Another key assumption involves timing. The actual adoption of these technologies in the marketplace depends upon how energy prices and energy conversion plant costs evolve over time. We avoid making assumptions about such specific factors and instead use a smooth extrapolation technique that attempts to model a process of steady and accelerating adoption of Btu energy conversion technologies over to the year 2025.
Scenario Development
The first step in the economic analysis is to establish the goal for the production of Btu from the coal conversion technologies discussed above. These targets are presented in Figure 4.1. The first four scenarios listed are driven by an assumed, targeted amount of coal production to the year 2025. In essence, these scenarios assume that the additional units of energy supply from these coal technologies will be consumed by the energy consumers.
The scenario for coal to product ethanol is driven by a target of 10% of the vehicle fleet supplied from ethanol. Coal is used as a fuel to convert biomass into ethanol. This scenario is not included in the economic analysis below because the net energy contribution from coal is not clear and because it is a relatively minor part of the overall Btu energy conversion vision presented above.
Time Path of Plant Construction
The next step in the analysis is to determine a path for annual production of Btus from coal to reach these targets. First, the number of plants is determined by taking the total amount of coal in the first four scenarios and dividing by an assumed 6 million tons of annual coal consumption per Btu conversion plant. This coal consumption amount per plant implies roughly 212 coal Btu energy conversion plants in the year 2025.
Given this target number of plants, a plant construction schedule is then developed. For this, we assume construction of two plants beginning in the year 2007. In subsequent years, an additional 1.5 plants on average are started. The next key assumption is that it takes four years to build these plants. This means, for example, that the two plants begun in 2007 do not begin producing Btus until 2010. The plants started in 2008 then go into production in 2011 and augment the production from the plants started in the previous year. Defining Nt as the number of Btu conversion plants operating in year t and NCt as the number of plants under construction in year t, the number of plants operating in any given year after 2010 is given by the following formula:
This formulation allows an easy adjustment of the average number of new plant starts to reach the target number of plants in 2025. Coal consumption in each year is simply computed by multiplying the number of plants by the 6 million ton per year average coal use per plant.

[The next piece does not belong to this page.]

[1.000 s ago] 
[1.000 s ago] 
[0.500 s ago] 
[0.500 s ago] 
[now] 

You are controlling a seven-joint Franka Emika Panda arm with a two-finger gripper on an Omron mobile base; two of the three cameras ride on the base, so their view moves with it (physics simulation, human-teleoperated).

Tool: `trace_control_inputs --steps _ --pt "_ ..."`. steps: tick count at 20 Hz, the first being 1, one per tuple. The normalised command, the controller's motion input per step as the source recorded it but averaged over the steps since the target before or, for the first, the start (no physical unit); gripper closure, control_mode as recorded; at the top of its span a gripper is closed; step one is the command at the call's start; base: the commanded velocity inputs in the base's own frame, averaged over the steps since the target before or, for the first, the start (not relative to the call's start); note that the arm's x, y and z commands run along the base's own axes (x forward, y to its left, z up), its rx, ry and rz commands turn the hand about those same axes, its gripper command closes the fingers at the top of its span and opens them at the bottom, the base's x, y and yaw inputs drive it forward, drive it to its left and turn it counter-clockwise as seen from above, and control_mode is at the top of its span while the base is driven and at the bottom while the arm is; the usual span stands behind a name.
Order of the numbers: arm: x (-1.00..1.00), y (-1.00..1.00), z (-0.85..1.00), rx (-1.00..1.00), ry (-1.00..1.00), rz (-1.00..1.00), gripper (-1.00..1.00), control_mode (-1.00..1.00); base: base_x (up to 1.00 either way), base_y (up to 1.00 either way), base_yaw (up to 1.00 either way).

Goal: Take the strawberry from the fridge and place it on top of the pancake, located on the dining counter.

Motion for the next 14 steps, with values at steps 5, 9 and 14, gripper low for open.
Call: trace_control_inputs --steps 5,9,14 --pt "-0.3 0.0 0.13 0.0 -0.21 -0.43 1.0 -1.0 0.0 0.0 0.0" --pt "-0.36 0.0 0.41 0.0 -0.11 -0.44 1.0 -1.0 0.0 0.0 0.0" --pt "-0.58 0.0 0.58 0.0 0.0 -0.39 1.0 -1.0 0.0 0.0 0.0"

The incremental Btus of marketable energy product from coal energy conversion in quadrillion Btus, Qt , is obtained by the following equation:
where CE is the average conversion efficiency, which is calculated as a weighted average of the individual thermal efficiencies presented with the weights computed from the coal quantities in Figure 4.1. These thermal efficiencies and weights are presented in Figure 4.2:
where CE is the average conversion efficiency, which is calculated as a weighted average of the individual thermal efficiencies presented with the weights computed from the coal quantities in Figure 4.1. These thermal efficiencies and weights are presented in Figure 4.2:
The number of new construction starts and plants operating each year are presented in Figure 4.3. Notice that plant starts cease in 2022. Incremental coal use in million tons and in quadrillion Btus appears in columns four and five of Figure 4.3. Total energy output from coal conversion in 2025 amounts to 12.7 quadrillion Btus. This energy production is achieved by the gradual ramping up of the number of operating coal conversion plants that results from the construction of these plants over time and the assumed four-year construction period. These plants include electric power generation facilities, coal methane production plants, coal-to-liquids plants and plants that produce hydrogen. In reality, Btu coal energy conversion plants will produce multiple product streams, with most producing electric power along with either methane or, most likely, a slate of liquid products, including methanol, gasoline, diesel fuel and jet fuel. Delineating these plant configurations with a greater degree of specificity is a topic for additional research.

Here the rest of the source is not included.